Records supplied =>
--------------------
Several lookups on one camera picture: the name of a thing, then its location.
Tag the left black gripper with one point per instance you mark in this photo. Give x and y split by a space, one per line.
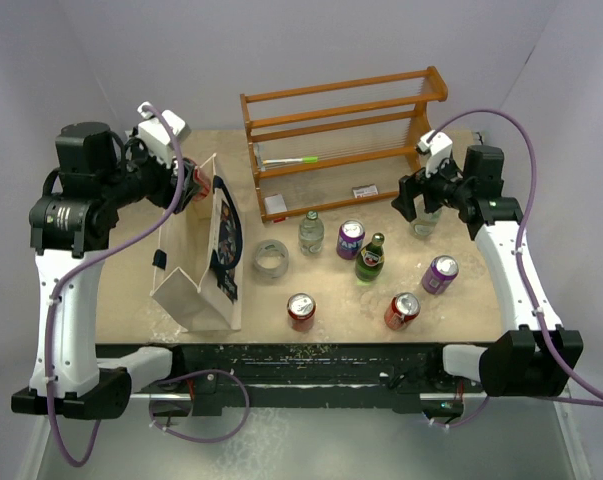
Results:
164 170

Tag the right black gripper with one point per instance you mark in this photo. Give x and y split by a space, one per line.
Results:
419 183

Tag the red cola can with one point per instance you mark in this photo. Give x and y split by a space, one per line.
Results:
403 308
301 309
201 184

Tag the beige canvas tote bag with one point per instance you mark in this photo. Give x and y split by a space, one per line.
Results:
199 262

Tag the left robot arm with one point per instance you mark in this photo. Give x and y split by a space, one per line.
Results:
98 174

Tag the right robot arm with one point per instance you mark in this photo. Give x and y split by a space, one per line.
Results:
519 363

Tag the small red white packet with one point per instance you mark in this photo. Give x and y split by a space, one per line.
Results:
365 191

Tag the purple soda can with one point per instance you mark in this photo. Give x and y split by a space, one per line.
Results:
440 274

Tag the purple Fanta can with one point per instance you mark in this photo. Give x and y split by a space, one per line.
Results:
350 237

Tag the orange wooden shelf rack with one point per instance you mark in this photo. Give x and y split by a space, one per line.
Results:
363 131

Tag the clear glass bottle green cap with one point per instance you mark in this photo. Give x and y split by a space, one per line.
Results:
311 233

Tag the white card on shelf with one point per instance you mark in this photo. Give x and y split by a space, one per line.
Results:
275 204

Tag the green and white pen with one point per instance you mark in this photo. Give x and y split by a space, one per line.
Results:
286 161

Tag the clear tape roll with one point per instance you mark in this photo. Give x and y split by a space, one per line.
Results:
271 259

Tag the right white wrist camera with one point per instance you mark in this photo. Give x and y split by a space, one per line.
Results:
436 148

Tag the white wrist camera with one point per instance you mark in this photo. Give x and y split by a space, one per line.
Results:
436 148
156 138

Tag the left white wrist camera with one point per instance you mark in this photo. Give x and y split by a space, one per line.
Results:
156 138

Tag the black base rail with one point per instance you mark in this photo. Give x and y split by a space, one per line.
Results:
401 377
--------------------
Directions => What is needed is a word-for-word restatement of the entries, minus any pictures.

Result below =>
Several lookups on one camera picture: the name of a thing, then its location.
Tag the left black gripper with one point per instance you mark in this photo. Give x and y split by a space, one per line.
Results:
164 170

Tag the right black gripper with one point per instance you mark in this photo. Give x and y split by a space, one per line.
Results:
419 183

Tag the red cola can with one point per instance you mark in this photo. Give x and y split by a space, one per line.
Results:
403 308
301 309
201 184

Tag the beige canvas tote bag with one point per instance you mark in this photo. Give x and y split by a space, one per line.
Results:
199 262

Tag the left robot arm with one point per instance you mark in this photo. Give x and y split by a space, one per line.
Results:
98 174

Tag the right robot arm with one point per instance you mark in this photo. Give x and y split by a space, one per line.
Results:
519 363

Tag the small red white packet with one point per instance you mark in this photo. Give x and y split by a space, one per line.
Results:
365 191

Tag the purple soda can with one point per instance you mark in this photo. Give x and y split by a space, one per line.
Results:
440 274

Tag the purple Fanta can with one point per instance you mark in this photo. Give x and y split by a space, one per line.
Results:
350 237

Tag the orange wooden shelf rack with one point per instance you mark in this photo. Give x and y split by a space, one per line.
Results:
363 131

Tag the clear glass bottle green cap with one point per instance you mark in this photo. Give x and y split by a space, one per line.
Results:
311 233

Tag the white card on shelf with one point per instance you mark in this photo. Give x and y split by a space, one per line.
Results:
275 204

Tag the green and white pen with one point per instance you mark in this photo. Give x and y split by a space, one per line.
Results:
286 161

Tag the clear tape roll with one point per instance you mark in this photo. Give x and y split by a space, one per line.
Results:
271 259

Tag the right white wrist camera with one point per instance you mark in this photo. Give x and y split by a space, one per line.
Results:
436 148

Tag the white wrist camera with one point per instance you mark in this photo. Give x and y split by a space, one per line.
Results:
436 148
156 138

Tag the left white wrist camera with one point per instance you mark in this photo. Give x and y split by a space, one per line.
Results:
156 138

Tag the black base rail with one point per instance you mark in this photo. Give x and y split by a space, one per line.
Results:
401 377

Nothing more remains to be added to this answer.